22 de Março de 2019
Em 2010, as Nações Unidas reconheceram o saneamento e o acesso a água potável como um “direito do homem” por ser um bem-comum público, universal, essencial e insubstituível para a vida, rejeitando, implicitamente, a ideia de fazer da água um bem económico comercializável sujeito às regras do mercado e, condenando, de forma clara, a prática de utilização, em zonas de conflito, da privação da água como arma para controlar e dominar pessoas.
Esta consciência da importância da água na preservação da vida, não impede, no entanto, que, atualmente, em todo o mundo, 2100 milhões de pessoas e 1 em cada 4 crianças, em idade escolar, não tenham acesso a água potável.

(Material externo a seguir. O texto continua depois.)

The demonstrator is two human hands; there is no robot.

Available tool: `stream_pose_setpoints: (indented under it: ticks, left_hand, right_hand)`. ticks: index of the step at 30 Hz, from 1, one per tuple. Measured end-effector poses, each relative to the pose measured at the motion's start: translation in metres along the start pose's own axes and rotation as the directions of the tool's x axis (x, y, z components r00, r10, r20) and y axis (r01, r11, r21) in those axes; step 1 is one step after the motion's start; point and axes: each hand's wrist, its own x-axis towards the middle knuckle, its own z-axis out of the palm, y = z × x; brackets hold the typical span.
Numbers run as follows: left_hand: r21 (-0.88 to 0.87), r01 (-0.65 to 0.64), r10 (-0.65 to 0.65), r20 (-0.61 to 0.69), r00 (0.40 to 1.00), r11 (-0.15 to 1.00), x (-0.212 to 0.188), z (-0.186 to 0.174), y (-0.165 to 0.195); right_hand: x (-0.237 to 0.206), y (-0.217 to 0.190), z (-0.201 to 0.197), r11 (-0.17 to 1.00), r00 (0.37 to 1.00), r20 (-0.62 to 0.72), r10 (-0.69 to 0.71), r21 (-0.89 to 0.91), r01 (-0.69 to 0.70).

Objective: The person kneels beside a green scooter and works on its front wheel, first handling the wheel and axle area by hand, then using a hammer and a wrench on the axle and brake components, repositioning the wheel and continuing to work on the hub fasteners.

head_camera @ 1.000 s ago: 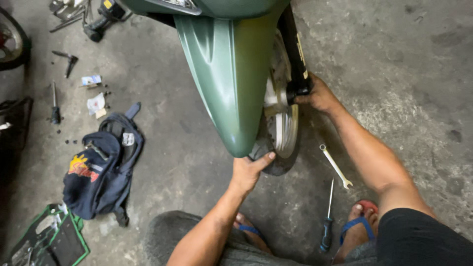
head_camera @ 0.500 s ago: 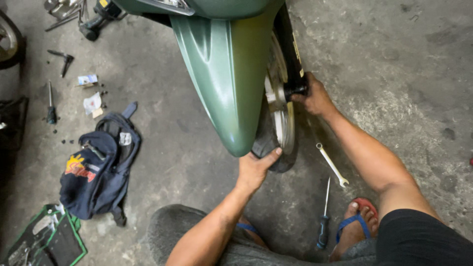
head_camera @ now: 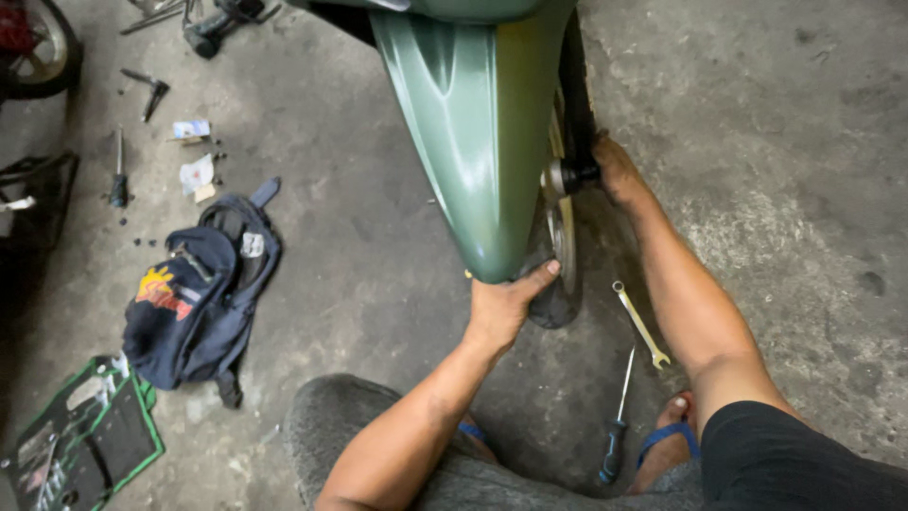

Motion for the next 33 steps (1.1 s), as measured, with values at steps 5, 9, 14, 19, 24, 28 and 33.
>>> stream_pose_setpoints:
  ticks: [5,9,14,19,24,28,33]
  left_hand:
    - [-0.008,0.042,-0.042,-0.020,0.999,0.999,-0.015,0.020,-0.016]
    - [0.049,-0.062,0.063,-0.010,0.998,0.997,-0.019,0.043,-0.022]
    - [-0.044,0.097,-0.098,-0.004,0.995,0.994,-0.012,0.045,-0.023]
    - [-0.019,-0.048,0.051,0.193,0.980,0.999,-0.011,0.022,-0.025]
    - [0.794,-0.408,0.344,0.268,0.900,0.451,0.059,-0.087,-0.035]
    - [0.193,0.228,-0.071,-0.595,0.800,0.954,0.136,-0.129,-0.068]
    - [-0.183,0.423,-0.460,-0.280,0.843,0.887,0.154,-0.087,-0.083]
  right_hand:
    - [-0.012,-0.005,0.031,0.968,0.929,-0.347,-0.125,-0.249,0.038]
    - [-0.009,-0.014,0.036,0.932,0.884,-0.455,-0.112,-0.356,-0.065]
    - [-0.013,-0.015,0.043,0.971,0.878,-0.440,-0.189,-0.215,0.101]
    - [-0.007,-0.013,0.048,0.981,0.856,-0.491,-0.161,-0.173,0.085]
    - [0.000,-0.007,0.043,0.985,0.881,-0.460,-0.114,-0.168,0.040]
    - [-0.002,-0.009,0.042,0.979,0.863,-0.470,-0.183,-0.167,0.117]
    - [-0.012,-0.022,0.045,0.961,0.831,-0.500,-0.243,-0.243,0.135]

E a questão fundamental que, hoje, se coloca é: por que razão muita gente ainda não tem acesso a água potável e que deve ser feito para mudar este quadro resolvendo o problema do acesso a água potável?
Com o propósito de mobilizar as vontades, as Nações Unidas, inspirando-se do objetivo 6 do Desenvolvimento Sustentável- Agenda 2030-, escolheu, para este ano, o lema: “ninguém ficará para trás” convidando-nos a todos a procurar alguma equidade na distribuição da água para que as pessoas que usam água imprópria para consumo venham, igualmente, usufruir desta fonte e suporte da vida em condições sanitárias de acordo com o padrão universalmente aceite. Realizar um tal propósito supõe vontade e determinação para, baseando-se numa análise espacial e temporal, reduzir a desigualdade no abastecimento e distribuição da água entre os centros urbanos e o meio rural.

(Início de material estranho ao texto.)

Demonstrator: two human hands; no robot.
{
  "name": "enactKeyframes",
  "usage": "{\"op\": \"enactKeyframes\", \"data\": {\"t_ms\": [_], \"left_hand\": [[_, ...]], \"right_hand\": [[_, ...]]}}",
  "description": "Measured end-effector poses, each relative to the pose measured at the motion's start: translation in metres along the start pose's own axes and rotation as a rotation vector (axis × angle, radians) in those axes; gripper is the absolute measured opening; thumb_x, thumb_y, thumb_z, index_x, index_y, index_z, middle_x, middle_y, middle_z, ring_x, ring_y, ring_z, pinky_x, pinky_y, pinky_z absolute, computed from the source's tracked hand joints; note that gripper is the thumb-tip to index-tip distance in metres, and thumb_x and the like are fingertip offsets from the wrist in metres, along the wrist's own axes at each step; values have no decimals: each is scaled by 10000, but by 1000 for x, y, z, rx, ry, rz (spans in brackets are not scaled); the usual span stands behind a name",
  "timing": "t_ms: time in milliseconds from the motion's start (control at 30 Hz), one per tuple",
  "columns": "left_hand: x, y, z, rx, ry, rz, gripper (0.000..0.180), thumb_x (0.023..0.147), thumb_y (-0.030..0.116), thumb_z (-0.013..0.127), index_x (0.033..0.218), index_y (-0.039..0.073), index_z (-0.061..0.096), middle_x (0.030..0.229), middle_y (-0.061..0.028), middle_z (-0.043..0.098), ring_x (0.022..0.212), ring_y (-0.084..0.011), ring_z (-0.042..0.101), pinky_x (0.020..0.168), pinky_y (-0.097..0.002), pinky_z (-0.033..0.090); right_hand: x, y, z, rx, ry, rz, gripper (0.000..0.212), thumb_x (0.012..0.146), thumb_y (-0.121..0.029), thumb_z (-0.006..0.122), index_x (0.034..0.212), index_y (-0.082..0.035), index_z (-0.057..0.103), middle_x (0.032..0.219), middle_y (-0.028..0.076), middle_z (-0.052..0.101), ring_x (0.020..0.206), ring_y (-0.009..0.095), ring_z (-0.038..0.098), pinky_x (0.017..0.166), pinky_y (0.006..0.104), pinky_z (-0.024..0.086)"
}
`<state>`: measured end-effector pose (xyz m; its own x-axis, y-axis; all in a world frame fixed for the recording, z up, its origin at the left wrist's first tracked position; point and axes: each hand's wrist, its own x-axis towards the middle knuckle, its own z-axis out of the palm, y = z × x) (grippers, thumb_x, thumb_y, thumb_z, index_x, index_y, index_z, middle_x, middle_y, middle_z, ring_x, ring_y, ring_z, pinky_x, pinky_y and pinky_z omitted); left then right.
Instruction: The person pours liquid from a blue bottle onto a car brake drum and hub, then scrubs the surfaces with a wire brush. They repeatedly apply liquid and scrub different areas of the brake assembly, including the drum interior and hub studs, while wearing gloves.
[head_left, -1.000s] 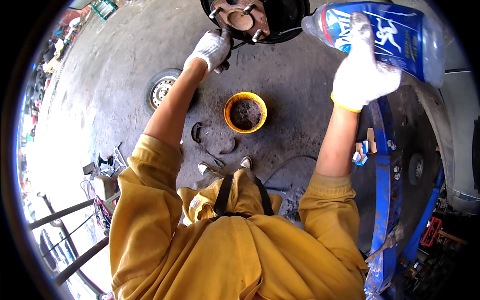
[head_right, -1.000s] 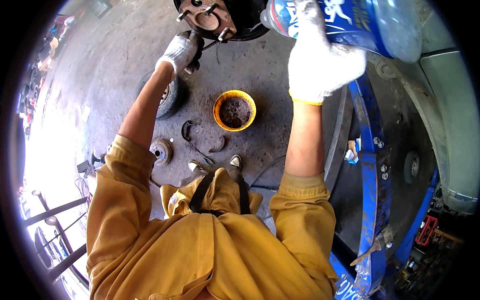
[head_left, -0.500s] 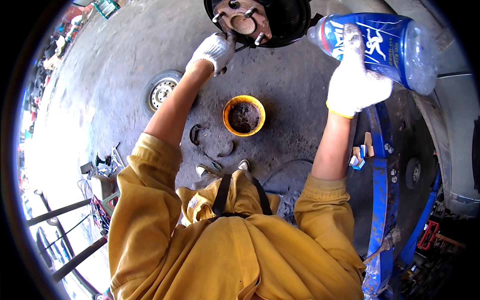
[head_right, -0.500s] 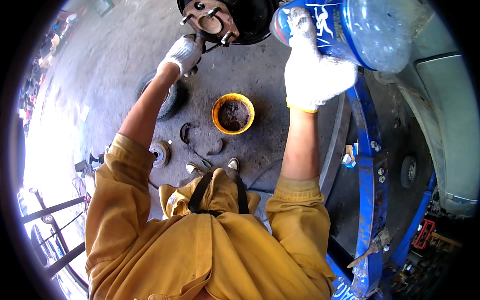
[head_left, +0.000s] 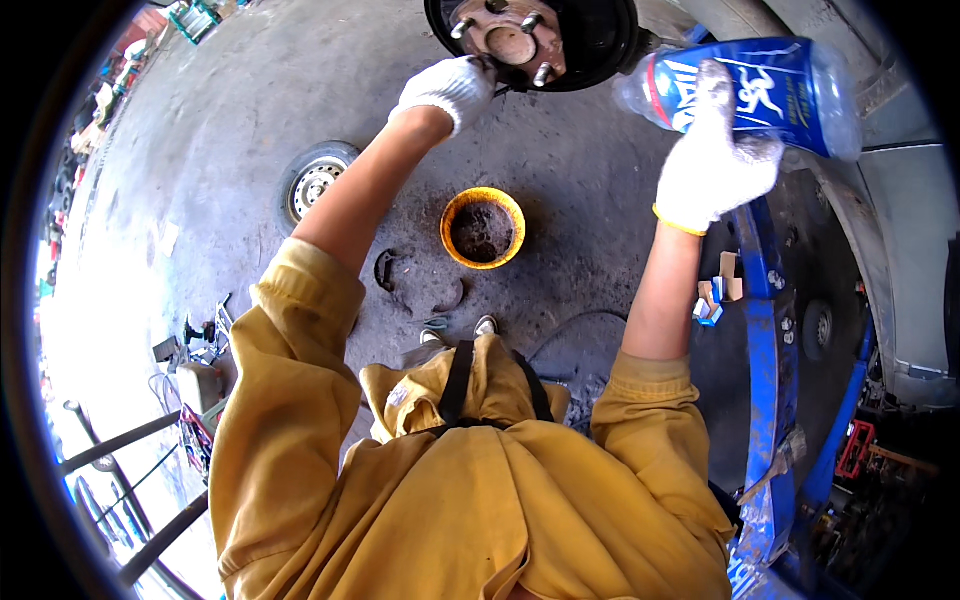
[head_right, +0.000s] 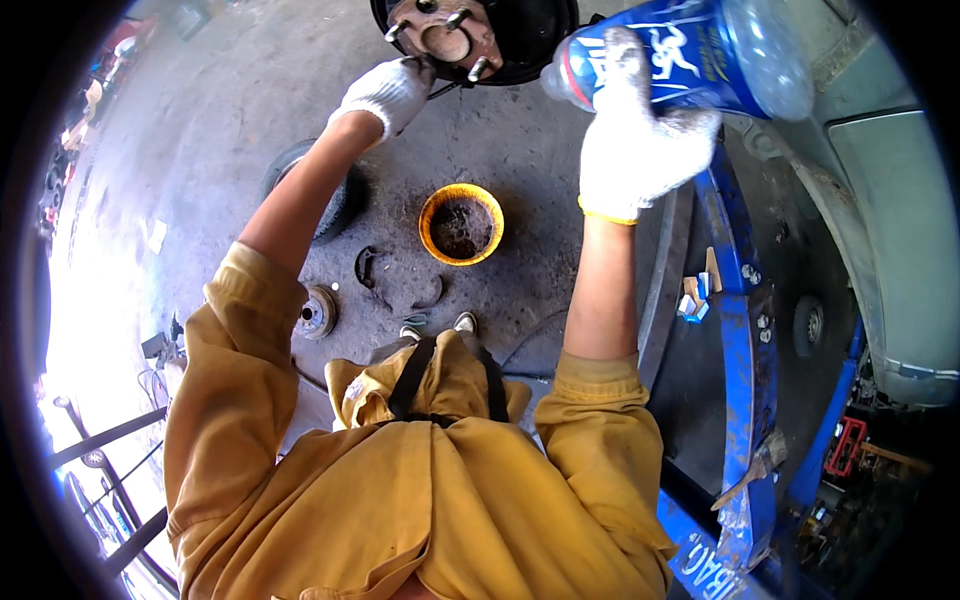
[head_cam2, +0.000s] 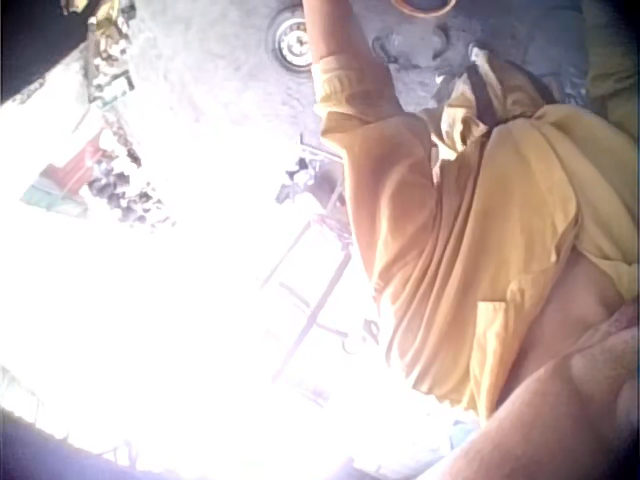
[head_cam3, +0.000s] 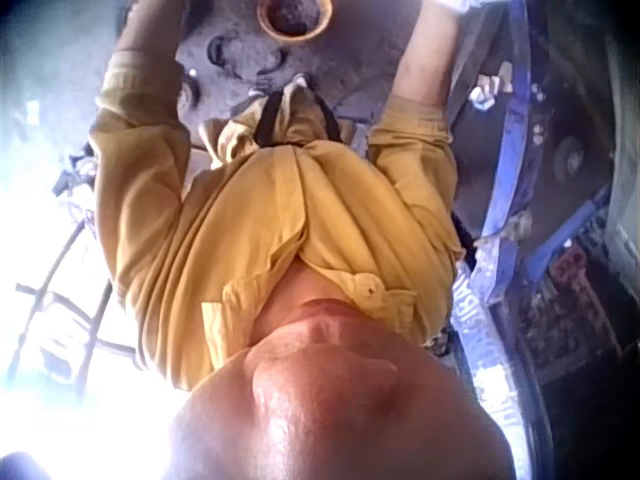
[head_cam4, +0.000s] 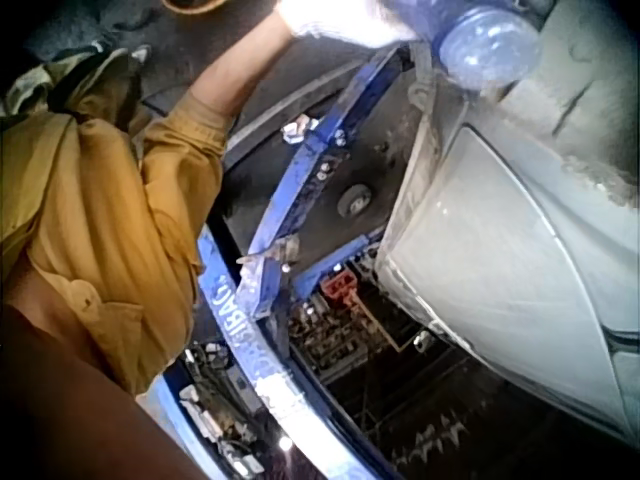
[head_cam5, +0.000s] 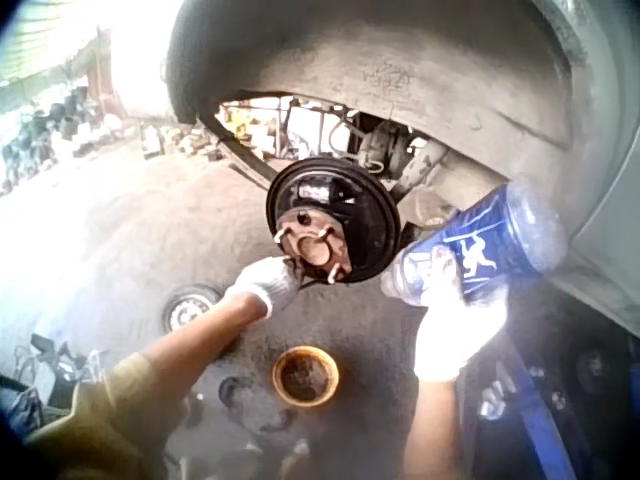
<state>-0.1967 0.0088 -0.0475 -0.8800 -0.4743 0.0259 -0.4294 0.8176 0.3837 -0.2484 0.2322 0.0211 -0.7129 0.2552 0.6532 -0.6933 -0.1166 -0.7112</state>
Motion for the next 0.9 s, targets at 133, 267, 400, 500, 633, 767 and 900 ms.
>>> {"op": "enactKeyframes", "data": {"t_ms": [133, 267, 400, 500, 633, 767, 900], "left_hand": [[13, -18, 16, 38, 45, 132, 440, 1002, 333, 360, 1083, 45, 683, 1061, -194, 687, 1000, -385, 649, 854, -445, 520], [4, -14, 7, 49, 55, 201, 387, 976, 279, 391, 1130, 83, 687, 1127, -154, 690, 1036, -349, 664, 865, -423, 534], [3, -12, 4, -60, 15, 114, 383, 950, 309, 433, 1134, 108, 702, 1140, -129, 696, 1067, -328, 663, 903, -420, 520], [0, -12, 8, -78, 46, 132, 373, 951, 289, 435, 1133, 107, 705, 1145, -138, 694, 1078, -332, 660, 913, -415, 515], [3, -18, 6, -101, 29, 163, 419, 973, 318, 398, 1153, 54, 669, 1149, -181, 677, 1080, -370, 641, 909, -425, 508], [2, -13, 8, -84, 17, 167, 438, 973, 328, 381, 1162, 54, 667, 1164, -186, 668, 1092, -373, 634, 912, -422, 505], [6, -13, 8, -89, 13, 145, 426, 963, 330, 399, 1152, 69, 678, 1166, -173, 671, 1095, -369, 635, 913, -425, 506]], "right_hand": [[-10, -10, 5, 96, 79, -90, 567, 751, -229, 862, 1123, 98, 585, 1047, 163, 685, 927, 233, 678, 870, 401, 549], [-7, -12, 14, 235, 194, -117, 513, 799, -191, 814, 1132, 120, 578, 1120, 178, 659, 920, 214, 664, 862, 373, 548], [-16, -15, 26, 395, 401, 28, 564, 773, -159, 832, 1162, 82, 504, 1191, 194, 613, 951, 251, 649, 870, 423, 551], [-23, -15, 29, 411, 424, 55, 629, 765, -160, 840, 1206, 52, 445, 1206, 194, 600, 945, 268, 646, 869, 444, 552], [-24, -6, 31, 409, 382, -23, 551, 768, -141, 837, 1173, 42, 512, 1137, 165, 645, 928, 251, 650, 851, 428, 553], [-22, -17, 34, 375, 322, -50, 574, 764, -105, 831, 1222, 66, 530, 1170, 164, 639, 943, 246, 658, 855, 415, 565], [-15, -23, 37, 445, 267, -51, 600, 759, -83, 828, 1238, 75, 503, 1170, 170, 637, 930, 261, 677, 860, 435, 577]]}}
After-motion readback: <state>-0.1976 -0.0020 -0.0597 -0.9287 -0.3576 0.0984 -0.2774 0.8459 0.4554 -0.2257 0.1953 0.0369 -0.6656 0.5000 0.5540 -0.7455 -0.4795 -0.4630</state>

Na verdade, um pouco por todo o lado, o modelo adotado para a distribuição da água prioriza sempre as cidades, o turismo e a indústria em detrimento das famílias rurais e da própria agricultura.
Esta realidade que traduz importantes desigualdades regionais e sociais, não raras vezes é motivo de grandes tensões entre Estados e entre comunidades por causa do controlo de fontes de água.
Com alguma frequência surgem conflitos decorrentes de desentendimentos resultantes de desvios de cursos de água que atravessam mais do que um país.
A complexidade da problemática do acesso a água potável é ainda agravada pelas consequências das mudanças climáticas, responsáveis por secas muito intensas ou por chuvas torrenciais.
As secas que atingem regiões cada vez mais vastas, têm, naturalmente, impacto imediato na disponibilização do precioso líquido para consumo e para agricultura, contribuindo, também, para a insegurança alimentar.
As chuvas torrenciais, que têm aumentado de frequência e intensidade, no seu cotejo de destruição, não poupam diferentes infraestruturas, nomeadamente as de distribuição de água. Por essa via, comprometem a sua disponibilização ou contribuem para a sua contaminação.
Este quadro é muitas vezes agravado por pressões demográficas em várias partes do globo.
O peso eleitoral e o volume da massa crítica estão entre os fatores explicativos desta desigualdade programada na distribuição e abastecimento da água.
Cabo Verde, infelizmente, não foge à regra e está patente que há uma desigualdade no acesso a água entre o rural e o urbano que se traduz no intervalo da intermitência no abastecimento, na quantidade, e, por vezes, na qualidade da água distribuída. Esta distribuição intermitente é, potencialmente, geradora de tensão, de conflito entre zonas e entre famílias porque agudiza a concorrência entre elas pelo facto de, num contexto de escassez, a água ser um bem não cooperativo. A dessalinização generalizada da água do mar, associada, sempre que possível, à utilização de energia renovável, é uma solução plausível para que o País resolva, simultaneamente, o problema da escassez da água e da desigualdade na sua distribuição. Assim, os projetos de dessalinização em curso e outros que deverão ser promovidos assumem um carácter estratégico na construção de uma sociedade justa tal como a almejamos.
A dessalinização é, de facto o caminho a seguir dado que, no nosso País, a questão da equidade na distribuição da água assume um carácter moral porquanto, enquanto se reconhece escassez no meio rural, há desperdício no meio urbano que interpela a nossa consciência pelo dever de solidariedade e sentido de responsabilidade perante o volume do investimento financeiro e humano feito para fazer funcionar as torneiras em cada agregado familiar.
Uma educação pela via da informação/formação do cidadão deverá resultar numa mudança de atitude que se traduza na redução substancial do desperdício da água nas cidades e suas periferias. Simultaneamente, porém, deve-se proporcionar aos agricultores formação e informação de maneira a preferirem culturas outras que as de irrigação intensiva. Esta formação dos agricultores, que engloba também transferência de conhecimento sobre gestão da água é crucial para que os esforços de mobilização da água e de conservação de solos tenham algum resultado tangível.
É com esta certeza que termino este diálogo com a Nação Cabo-verdiana com a profunda convicção de que saberemos ultrapassar a crónica escassez da água de que padece o País circunscrito pelo Atlântico.